◆ **WORK TO BE COMPLETED**: Give again, word for word, every line in the entries below from the line with "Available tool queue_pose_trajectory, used" up to and including the line with "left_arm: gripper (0", and no other line.

◆ **RECORDS TO PROCESS**:
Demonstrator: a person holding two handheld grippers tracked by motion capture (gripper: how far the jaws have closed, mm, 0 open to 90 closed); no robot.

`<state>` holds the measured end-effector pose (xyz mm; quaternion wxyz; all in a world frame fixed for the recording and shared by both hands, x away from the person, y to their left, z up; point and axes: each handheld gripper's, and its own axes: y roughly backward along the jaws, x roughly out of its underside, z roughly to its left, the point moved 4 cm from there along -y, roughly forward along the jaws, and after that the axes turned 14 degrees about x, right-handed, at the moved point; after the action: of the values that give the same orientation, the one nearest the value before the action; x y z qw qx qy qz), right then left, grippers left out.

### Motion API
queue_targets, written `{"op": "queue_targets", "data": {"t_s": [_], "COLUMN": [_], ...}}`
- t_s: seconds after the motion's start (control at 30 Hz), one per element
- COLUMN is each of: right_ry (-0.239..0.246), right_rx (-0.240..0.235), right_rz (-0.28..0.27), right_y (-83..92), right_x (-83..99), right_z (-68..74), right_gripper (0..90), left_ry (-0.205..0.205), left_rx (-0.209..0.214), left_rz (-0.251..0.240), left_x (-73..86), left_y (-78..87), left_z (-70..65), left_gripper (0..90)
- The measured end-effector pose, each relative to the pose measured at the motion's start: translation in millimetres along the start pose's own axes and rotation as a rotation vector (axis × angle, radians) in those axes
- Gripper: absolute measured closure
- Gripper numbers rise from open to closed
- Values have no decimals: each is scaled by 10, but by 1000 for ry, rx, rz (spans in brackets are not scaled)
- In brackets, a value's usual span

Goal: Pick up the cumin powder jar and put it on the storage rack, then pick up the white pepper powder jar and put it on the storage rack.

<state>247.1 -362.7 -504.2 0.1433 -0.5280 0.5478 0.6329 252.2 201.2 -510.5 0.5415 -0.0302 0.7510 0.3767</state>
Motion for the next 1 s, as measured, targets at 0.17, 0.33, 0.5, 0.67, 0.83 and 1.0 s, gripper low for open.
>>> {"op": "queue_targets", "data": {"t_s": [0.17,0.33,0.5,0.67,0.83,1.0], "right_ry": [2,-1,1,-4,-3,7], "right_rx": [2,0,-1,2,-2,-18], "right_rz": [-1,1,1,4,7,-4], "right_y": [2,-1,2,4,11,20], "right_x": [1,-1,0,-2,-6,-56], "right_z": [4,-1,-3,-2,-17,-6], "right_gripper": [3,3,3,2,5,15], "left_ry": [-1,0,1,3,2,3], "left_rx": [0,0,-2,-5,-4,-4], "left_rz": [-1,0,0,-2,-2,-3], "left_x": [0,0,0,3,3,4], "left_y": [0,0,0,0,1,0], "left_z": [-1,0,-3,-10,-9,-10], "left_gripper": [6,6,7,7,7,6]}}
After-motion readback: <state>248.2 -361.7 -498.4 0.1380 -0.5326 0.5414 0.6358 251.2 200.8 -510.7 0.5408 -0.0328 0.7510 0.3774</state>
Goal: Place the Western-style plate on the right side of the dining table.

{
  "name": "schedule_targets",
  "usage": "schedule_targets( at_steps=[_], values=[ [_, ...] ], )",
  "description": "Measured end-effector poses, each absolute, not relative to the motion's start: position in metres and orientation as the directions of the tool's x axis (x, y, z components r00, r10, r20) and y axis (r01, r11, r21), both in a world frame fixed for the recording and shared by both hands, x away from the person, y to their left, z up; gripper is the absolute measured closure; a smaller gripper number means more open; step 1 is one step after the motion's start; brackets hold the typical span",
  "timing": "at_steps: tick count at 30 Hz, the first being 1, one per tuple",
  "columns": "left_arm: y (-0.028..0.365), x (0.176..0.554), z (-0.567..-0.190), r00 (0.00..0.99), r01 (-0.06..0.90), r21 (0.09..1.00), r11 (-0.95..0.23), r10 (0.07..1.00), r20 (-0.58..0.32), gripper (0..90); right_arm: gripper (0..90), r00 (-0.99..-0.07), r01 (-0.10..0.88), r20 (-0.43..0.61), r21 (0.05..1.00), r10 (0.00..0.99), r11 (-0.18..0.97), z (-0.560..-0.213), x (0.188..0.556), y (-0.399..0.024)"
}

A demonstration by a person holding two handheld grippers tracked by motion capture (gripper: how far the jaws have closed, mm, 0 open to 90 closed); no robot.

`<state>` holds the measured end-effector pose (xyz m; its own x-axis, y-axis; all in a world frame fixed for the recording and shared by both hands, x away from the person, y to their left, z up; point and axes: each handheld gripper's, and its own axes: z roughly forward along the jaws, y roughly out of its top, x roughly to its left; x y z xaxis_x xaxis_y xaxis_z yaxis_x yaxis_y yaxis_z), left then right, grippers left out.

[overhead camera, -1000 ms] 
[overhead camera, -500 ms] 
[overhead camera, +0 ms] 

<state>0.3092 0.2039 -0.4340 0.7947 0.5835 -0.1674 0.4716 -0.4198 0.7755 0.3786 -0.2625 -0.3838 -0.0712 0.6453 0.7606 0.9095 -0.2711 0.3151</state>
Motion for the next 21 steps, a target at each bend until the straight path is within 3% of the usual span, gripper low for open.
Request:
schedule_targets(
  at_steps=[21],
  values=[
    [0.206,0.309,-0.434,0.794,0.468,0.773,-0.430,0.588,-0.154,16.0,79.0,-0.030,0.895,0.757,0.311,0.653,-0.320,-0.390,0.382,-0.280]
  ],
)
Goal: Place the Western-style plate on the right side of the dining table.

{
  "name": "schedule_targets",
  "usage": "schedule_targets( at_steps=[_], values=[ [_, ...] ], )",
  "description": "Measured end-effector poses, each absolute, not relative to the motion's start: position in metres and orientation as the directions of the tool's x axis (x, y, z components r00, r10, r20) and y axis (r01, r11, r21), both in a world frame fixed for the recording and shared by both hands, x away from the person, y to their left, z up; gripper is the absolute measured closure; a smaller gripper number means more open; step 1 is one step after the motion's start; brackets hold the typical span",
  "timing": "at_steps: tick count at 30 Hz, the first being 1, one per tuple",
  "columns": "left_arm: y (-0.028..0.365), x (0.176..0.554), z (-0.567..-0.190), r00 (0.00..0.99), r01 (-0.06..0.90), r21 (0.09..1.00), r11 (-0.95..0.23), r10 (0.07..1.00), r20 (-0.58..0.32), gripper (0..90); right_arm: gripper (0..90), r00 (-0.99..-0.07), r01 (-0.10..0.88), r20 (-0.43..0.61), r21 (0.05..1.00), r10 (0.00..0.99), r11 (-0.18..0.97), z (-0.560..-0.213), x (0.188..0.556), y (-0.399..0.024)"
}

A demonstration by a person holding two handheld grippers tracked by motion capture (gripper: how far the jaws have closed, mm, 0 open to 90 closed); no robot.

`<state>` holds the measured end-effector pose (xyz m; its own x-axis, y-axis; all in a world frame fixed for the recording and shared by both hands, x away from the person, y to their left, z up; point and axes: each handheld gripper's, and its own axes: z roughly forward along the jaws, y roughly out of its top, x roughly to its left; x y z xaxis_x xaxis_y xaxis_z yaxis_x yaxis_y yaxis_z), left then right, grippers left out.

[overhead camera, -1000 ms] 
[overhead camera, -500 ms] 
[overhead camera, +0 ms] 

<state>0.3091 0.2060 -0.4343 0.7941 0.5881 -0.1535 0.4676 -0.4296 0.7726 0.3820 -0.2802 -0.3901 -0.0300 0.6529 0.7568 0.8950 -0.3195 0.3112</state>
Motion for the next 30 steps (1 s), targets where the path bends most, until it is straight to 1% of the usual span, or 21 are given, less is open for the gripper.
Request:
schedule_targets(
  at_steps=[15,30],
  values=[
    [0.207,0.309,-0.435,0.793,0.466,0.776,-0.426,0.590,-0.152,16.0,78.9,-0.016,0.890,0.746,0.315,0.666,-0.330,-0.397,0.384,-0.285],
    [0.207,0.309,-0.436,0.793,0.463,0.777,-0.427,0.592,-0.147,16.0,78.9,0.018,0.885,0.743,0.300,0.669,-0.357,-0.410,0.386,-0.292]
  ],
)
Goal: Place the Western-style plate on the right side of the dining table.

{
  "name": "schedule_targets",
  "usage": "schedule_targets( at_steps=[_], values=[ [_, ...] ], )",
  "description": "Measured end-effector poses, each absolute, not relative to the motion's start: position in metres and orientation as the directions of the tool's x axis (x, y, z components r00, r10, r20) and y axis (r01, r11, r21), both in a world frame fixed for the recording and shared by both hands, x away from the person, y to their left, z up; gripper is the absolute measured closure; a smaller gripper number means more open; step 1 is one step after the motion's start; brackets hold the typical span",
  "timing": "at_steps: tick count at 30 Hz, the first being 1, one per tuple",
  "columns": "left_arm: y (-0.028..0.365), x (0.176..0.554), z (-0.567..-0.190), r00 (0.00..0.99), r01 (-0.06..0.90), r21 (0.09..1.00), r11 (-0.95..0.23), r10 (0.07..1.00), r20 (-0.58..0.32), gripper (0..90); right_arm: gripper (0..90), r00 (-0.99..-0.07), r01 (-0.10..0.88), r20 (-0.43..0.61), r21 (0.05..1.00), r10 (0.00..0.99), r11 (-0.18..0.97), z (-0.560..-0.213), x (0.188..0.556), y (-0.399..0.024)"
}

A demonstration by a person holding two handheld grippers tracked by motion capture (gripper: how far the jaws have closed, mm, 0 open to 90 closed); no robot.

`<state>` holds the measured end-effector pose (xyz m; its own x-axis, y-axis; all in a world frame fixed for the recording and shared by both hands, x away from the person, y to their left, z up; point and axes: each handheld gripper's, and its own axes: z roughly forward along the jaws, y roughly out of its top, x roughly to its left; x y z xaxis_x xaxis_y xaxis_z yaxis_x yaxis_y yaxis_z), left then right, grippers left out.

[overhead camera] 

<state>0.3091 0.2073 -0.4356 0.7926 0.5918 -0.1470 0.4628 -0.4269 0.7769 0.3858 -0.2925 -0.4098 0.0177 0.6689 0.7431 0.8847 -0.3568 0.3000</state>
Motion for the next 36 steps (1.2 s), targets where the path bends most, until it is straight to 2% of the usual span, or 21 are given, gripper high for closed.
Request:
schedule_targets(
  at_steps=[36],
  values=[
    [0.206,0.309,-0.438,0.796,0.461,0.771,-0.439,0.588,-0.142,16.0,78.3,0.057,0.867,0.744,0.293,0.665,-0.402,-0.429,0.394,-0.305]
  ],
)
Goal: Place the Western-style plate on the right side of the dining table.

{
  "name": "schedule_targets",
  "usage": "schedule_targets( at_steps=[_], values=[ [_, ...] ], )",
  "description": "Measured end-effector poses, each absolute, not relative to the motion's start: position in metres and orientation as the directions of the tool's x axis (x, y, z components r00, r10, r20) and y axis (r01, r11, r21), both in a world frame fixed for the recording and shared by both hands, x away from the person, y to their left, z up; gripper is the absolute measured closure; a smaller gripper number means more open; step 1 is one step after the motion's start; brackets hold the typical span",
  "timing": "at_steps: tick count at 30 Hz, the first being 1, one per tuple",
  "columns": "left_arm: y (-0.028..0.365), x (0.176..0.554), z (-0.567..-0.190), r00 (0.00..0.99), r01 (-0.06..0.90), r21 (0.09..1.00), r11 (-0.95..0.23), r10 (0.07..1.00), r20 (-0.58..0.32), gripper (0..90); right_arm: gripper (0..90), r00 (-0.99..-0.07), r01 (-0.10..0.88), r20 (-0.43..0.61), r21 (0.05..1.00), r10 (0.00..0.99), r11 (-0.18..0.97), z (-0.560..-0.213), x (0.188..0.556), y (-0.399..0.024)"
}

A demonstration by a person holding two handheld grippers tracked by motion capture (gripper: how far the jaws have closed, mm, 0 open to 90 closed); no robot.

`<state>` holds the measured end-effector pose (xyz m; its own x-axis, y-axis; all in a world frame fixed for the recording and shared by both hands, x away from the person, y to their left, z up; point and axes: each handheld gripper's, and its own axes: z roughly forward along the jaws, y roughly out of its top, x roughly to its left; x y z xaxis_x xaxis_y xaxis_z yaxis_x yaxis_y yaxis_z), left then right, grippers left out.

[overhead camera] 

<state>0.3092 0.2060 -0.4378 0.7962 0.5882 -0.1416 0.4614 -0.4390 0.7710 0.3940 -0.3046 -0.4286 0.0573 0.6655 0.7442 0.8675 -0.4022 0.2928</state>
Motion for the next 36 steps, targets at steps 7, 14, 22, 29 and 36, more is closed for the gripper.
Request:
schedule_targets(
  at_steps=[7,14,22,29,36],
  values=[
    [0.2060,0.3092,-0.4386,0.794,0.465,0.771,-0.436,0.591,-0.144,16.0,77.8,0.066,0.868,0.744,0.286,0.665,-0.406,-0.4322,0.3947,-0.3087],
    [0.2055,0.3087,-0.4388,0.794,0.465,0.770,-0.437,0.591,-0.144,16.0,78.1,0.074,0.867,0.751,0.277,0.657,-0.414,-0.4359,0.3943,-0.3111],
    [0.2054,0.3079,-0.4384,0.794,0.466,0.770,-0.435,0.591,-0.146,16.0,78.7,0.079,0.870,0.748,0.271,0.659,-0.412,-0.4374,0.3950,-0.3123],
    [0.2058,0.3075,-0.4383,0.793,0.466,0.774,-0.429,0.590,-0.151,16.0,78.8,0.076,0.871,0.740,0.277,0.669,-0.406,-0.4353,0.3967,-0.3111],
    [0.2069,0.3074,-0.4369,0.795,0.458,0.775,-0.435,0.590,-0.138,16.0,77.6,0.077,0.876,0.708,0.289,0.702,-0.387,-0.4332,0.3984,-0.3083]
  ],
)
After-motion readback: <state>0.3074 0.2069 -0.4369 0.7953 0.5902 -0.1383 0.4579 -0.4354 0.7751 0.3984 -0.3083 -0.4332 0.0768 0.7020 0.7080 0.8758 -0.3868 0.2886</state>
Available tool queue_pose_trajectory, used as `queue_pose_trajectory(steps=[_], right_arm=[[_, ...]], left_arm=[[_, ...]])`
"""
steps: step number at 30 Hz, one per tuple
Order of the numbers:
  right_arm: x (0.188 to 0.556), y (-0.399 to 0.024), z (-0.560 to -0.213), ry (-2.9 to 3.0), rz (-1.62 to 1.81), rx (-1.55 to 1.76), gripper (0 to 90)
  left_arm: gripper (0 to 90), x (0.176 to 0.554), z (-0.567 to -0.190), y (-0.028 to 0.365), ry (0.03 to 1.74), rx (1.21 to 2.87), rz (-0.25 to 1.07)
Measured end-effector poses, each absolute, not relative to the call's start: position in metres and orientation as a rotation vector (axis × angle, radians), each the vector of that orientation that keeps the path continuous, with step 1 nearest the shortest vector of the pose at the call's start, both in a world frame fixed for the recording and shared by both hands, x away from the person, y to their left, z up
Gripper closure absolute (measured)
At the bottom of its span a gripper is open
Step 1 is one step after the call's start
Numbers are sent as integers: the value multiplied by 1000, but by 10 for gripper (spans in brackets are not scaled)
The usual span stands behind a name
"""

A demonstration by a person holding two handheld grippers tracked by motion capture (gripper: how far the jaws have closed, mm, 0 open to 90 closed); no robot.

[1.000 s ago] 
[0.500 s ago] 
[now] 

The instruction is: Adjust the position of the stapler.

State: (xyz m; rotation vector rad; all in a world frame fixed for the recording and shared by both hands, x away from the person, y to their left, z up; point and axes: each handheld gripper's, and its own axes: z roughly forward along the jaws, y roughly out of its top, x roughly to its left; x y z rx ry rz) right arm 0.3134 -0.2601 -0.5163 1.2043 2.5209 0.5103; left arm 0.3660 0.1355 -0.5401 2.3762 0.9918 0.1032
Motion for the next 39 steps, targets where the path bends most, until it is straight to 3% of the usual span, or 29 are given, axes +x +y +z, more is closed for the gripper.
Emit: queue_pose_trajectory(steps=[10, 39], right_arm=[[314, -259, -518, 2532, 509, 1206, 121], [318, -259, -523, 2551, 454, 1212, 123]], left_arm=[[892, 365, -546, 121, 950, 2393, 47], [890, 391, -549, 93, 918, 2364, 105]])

◆ **EXERCISE RESPONSE**:
Available tool queue_pose_trajectory, used as `queue_pose_trajectory(steps=[_], right_arm=[[_, ...]], left_arm=[[_, ...]])`
"""
steps: step number at 30 Hz, one per tuple
Order of the numbers:
  right_arm: x (0.188 to 0.556), y (-0.399 to 0.024), z (-0.560 to -0.213), ry (-2.9 to 3.0), rz (-1.62 to 1.81), rx (-1.55 to 1.76), gripper (0 to 90)
  left_arm: gripper (0 to 90), x (0.176 to 0.554), z (-0.567 to -0.190), y (-0.028 to 0.365), ry (0.03 to 1.74), rx (1.21 to 2.87), rz (-0.25 to 1.07)

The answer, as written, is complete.